**YOUR ASSIGNMENT**
Go through the data below and return each line containing the word "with".

LISTED ENTRIES below:

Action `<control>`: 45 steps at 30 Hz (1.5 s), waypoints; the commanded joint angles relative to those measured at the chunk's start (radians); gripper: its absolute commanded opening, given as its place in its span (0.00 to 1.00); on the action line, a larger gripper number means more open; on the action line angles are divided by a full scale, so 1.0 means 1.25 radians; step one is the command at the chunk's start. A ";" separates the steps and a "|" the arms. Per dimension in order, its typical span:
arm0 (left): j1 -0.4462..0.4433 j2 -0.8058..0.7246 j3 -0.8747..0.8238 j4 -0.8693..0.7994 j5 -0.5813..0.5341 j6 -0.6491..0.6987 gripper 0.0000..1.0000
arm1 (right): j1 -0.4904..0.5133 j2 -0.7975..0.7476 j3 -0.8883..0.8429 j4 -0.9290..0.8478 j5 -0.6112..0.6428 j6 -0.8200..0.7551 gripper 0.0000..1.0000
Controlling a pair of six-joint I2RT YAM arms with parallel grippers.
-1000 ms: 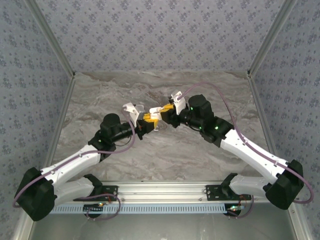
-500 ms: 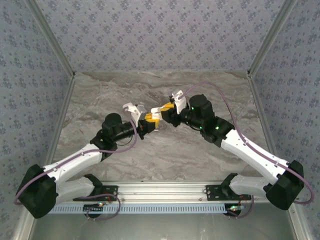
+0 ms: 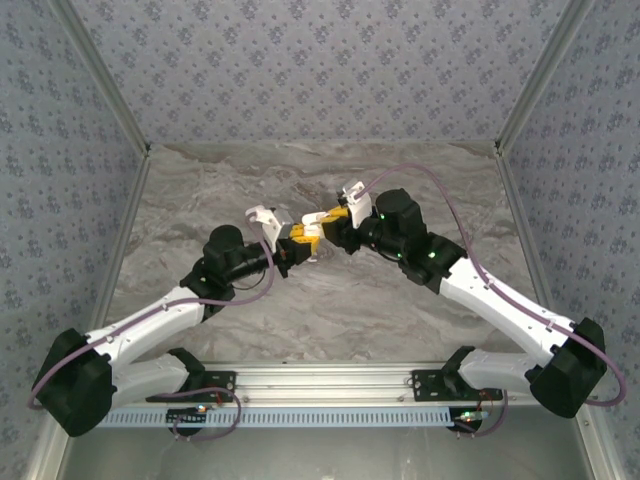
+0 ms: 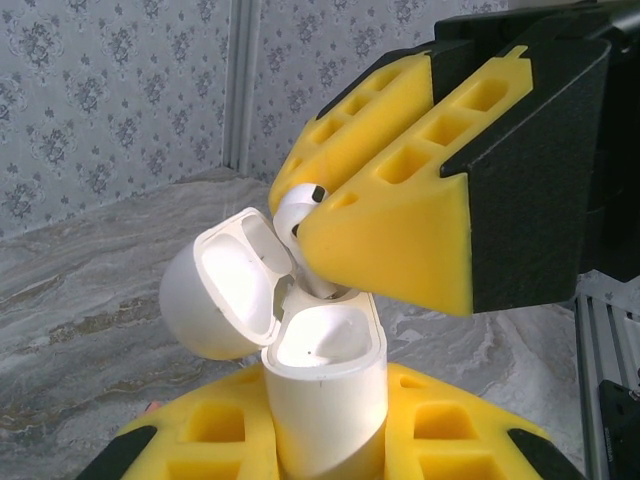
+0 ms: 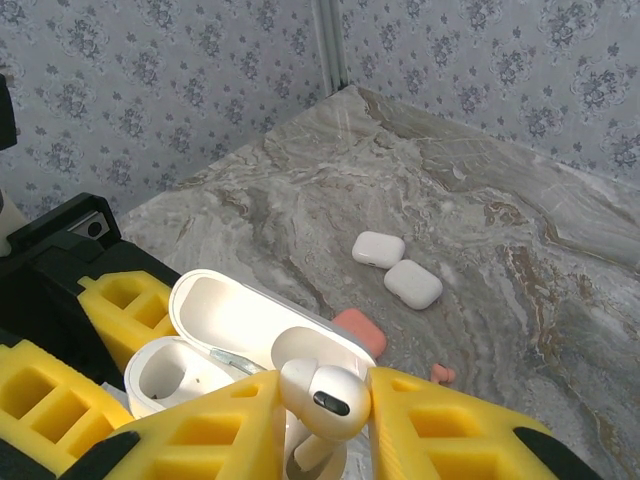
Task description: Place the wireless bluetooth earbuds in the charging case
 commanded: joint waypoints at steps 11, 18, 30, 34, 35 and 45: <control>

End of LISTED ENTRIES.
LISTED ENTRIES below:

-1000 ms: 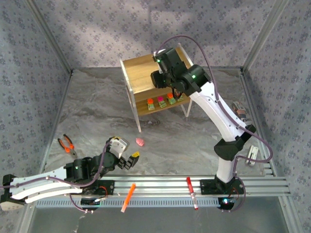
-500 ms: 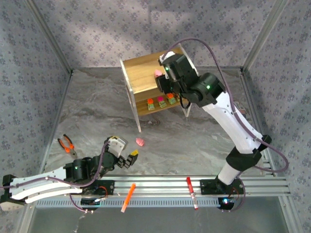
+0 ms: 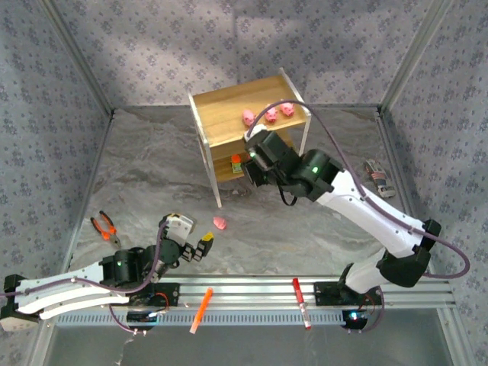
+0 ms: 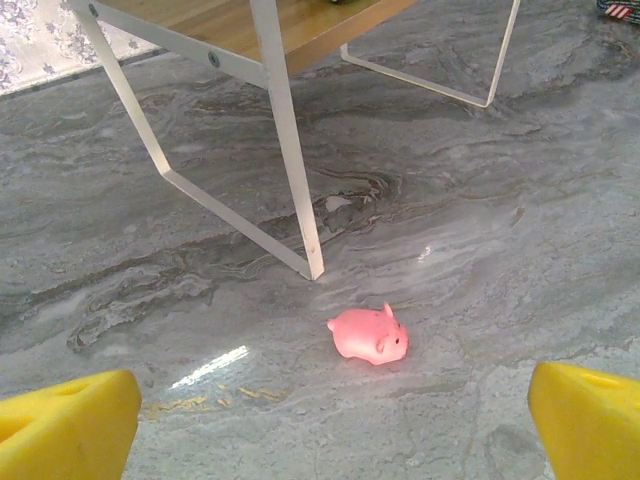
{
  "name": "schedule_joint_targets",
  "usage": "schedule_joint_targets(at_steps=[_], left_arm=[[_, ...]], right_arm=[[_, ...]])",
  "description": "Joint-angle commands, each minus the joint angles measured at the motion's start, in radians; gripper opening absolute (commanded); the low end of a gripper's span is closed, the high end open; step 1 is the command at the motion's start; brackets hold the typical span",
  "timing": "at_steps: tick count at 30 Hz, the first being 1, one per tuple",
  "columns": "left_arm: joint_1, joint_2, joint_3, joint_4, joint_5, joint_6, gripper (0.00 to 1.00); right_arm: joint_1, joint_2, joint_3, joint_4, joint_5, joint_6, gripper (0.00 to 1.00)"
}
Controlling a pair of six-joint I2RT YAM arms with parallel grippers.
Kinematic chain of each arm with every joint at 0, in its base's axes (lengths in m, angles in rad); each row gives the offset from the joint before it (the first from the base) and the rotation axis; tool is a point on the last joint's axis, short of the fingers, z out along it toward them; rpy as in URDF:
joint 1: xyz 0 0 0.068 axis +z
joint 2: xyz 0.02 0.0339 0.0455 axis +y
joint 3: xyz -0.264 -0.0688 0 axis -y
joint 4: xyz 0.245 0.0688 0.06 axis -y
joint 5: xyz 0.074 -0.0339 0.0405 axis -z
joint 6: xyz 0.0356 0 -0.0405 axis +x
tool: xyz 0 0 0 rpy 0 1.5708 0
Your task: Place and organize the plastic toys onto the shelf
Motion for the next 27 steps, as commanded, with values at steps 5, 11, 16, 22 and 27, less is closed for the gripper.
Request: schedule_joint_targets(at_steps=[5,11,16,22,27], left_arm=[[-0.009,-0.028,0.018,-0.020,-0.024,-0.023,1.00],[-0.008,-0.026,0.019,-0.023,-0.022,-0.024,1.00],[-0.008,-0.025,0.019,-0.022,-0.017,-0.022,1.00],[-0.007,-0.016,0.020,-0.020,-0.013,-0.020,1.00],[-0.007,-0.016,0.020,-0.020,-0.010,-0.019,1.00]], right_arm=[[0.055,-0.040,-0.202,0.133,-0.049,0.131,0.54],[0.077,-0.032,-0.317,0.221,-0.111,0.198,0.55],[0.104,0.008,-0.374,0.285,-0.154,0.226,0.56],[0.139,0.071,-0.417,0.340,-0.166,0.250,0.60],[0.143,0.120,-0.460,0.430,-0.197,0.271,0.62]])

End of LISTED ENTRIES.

**ANSWER BELOW**
Controlling a pair of six-joint I2RT YAM arms with parallel grippers.
Controlling a pair of six-joint I2RT YAM arms with parallel grippers.
Kinematic chain of each arm with every joint at 0, in its base's axes (lengths in m, angles in rad); each row gives the offset from the joint before it (the first from the base) and the rotation axis; tool is a point on the last joint's axis, short of the fingers, z out along it toward them; rpy as in URDF:
Motion for the next 27 steps, as commanded, with values at steps 5, 11, 16, 22 and 27, less is closed for the gripper.

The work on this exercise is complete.